Gentges verteidigte in dem Zusammenhang auch die Ersatzfreiheitsstrafe. Die brauche es als „letzte Konsequenz, damit Geldstrafen als Sanktion ernstgenommen und bezahlt werden“. Man könne zudem Geldstrafen auch abarbeiten. Ins Gefängnis müssten vor allem jene Verurteilten, „die sich beratungsresistent zeigen und sich hartnäckig weigern, die Geldstrafe zu bezahlen oder abzuarbeiten“.

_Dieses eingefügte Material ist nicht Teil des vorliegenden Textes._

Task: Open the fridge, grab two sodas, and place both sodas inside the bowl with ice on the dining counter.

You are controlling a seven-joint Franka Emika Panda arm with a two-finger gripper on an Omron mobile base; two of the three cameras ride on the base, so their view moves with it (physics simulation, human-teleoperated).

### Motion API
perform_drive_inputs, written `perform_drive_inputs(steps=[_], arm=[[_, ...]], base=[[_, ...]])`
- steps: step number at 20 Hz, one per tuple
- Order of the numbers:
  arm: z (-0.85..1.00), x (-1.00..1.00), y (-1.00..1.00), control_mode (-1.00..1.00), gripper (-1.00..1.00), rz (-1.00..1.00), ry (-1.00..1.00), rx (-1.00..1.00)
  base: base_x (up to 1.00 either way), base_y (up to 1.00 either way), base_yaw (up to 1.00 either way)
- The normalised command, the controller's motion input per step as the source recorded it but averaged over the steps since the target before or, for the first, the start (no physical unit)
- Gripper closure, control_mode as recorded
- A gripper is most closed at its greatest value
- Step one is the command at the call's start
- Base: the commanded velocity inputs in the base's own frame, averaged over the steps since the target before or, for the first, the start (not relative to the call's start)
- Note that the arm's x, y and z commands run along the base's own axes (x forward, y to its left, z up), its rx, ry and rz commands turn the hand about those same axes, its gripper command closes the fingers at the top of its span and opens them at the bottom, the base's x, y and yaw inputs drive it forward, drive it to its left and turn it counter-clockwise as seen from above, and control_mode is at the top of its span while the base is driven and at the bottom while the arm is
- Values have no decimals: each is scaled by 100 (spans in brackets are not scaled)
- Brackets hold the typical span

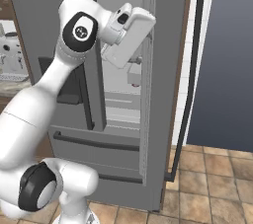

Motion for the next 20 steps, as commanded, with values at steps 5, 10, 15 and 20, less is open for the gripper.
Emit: perform_drive_inputs(steps=[5,10,15,20], arm=[[-4,-71,69,-100,-100,9,-1,8],[-22,-27,100,-100,-100,11,-3,12],[-28,0,100,-100,-100,12,0,18],[-32,0,100,-100,-100,17,0,24]], base=[[0,0,0],[0,0,0],[0,0,0],[0,0,0]])
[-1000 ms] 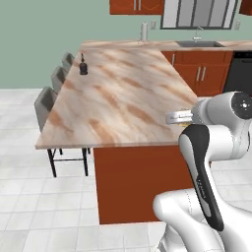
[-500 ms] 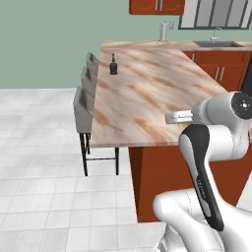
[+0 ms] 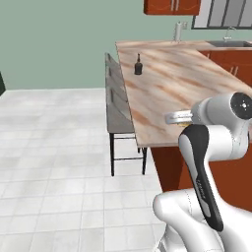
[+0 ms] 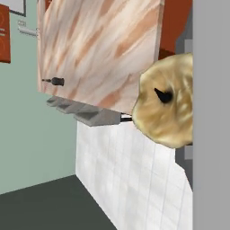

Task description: Get the candle and the liquor from the cabinet and move them to the dining counter.

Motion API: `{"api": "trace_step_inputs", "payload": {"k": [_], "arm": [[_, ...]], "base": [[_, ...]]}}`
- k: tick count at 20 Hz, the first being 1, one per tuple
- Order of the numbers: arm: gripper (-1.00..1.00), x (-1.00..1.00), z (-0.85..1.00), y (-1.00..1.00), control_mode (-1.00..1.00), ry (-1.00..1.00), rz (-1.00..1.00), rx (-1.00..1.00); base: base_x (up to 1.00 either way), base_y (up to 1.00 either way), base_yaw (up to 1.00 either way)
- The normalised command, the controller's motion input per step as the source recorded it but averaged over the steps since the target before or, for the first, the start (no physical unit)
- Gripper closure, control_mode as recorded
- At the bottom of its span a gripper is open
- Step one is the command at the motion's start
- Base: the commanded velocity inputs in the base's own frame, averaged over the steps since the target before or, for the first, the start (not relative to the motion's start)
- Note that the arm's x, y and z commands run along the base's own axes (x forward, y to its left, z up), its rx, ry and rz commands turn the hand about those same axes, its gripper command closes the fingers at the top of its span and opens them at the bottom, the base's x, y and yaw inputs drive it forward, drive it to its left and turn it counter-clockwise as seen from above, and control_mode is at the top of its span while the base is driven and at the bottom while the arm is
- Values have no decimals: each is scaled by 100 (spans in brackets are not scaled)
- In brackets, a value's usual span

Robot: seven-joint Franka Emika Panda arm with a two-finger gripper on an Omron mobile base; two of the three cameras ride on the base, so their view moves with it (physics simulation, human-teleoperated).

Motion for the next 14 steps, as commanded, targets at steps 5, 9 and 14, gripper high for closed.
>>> {"api": "trace_step_inputs", "payload": {"k": [5,9,14], "arm": [[100,0,0,0,100,0,0,0],[100,0,0,0,100,0,0,0],[100,0,0,0,100,0,0,0]], "base": [[41,79,-10],[44,71,-18],[51,55,-33]]}}
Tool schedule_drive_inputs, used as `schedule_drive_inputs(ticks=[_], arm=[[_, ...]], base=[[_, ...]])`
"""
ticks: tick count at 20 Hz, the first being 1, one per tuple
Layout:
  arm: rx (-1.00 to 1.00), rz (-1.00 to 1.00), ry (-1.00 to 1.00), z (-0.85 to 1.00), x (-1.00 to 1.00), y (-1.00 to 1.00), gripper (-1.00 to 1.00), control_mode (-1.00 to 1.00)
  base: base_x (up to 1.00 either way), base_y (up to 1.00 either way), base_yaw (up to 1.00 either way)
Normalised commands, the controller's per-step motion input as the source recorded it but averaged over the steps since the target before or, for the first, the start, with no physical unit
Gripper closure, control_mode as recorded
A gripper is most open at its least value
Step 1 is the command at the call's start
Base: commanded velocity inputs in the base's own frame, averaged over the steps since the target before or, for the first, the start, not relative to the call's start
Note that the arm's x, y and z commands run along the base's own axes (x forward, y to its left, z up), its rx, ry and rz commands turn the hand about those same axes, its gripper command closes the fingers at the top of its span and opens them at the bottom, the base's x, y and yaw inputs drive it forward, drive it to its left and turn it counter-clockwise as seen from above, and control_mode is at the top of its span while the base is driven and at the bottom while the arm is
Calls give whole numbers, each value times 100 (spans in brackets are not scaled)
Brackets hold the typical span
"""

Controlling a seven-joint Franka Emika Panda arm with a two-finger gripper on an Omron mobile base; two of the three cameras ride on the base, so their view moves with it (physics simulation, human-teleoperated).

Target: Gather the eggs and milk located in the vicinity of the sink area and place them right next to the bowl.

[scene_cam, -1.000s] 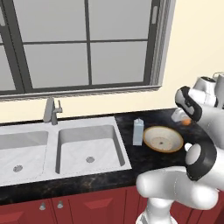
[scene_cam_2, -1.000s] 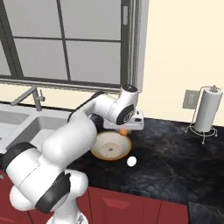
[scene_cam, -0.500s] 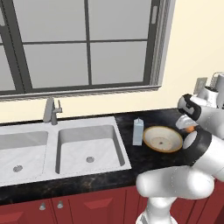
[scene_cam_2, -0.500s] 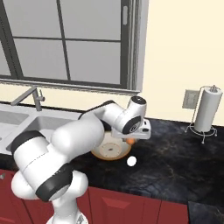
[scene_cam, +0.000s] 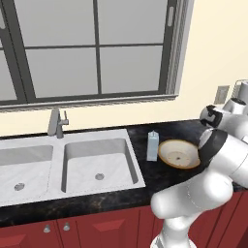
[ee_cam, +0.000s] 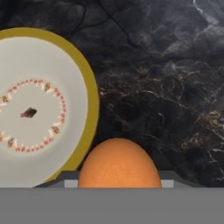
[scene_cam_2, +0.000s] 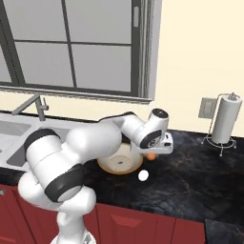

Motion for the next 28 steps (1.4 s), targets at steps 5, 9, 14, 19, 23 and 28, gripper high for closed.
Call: schedule_drive_inputs(ticks=[5, 9, 14, 19, 23, 28], arm=[[2, 0, 0, -26, 4, 0, 100, -100], [4, 0, 0, -12, 34, 0, 100, -100], [2, 0, 1, -6, 43, 0, 100, -100], [0, 0, 3, -36, 30, 0, 100, -100], [0, 0, 2, -37, 3, 0, 100, -100], [0, 0, 2, -7, 0, -6, 100, -100]], base=[[0, 0, 0], [0, 0, 0], [0, 0, 0], [0, 0, 0], [0, 0, 0], [0, 0, 0]])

Justizministerium sieht Ahdnung erschwert

Beim Schwarzfahren gehe es nicht nur um Bagatellschäden, betonte Gentges. „Die Bahnkarte im Fernverkehr kostet schnell einen dreistelligen Betrag.“ Die Justizministerin ist überzeugt: Mit einer sogenannten Entkriminalisierung würde das Schwarzfahren zunehmen, die Ahndung und Verfolgung dieser Verhaltensweise würde jedoch erheblich erschwert. Ertappte dürften dann nämlich nicht mehr festgenommen werden.

Auf die Frage, ob Schwarzfahren denn zumindest besser sei als Autofahren, sagte Hermann: „Wer schwarz fährt, hat kein Auto. Das ist keine Alternative.“ Hermann sprach sich auch gegen eine kostenlose Nutzung des Nahverkehrs aus: „Damit nicht der Eindruck entsteht, dass es nichts kostet.“ Er hielte aber einen Sozialrabatt für sinnvoll.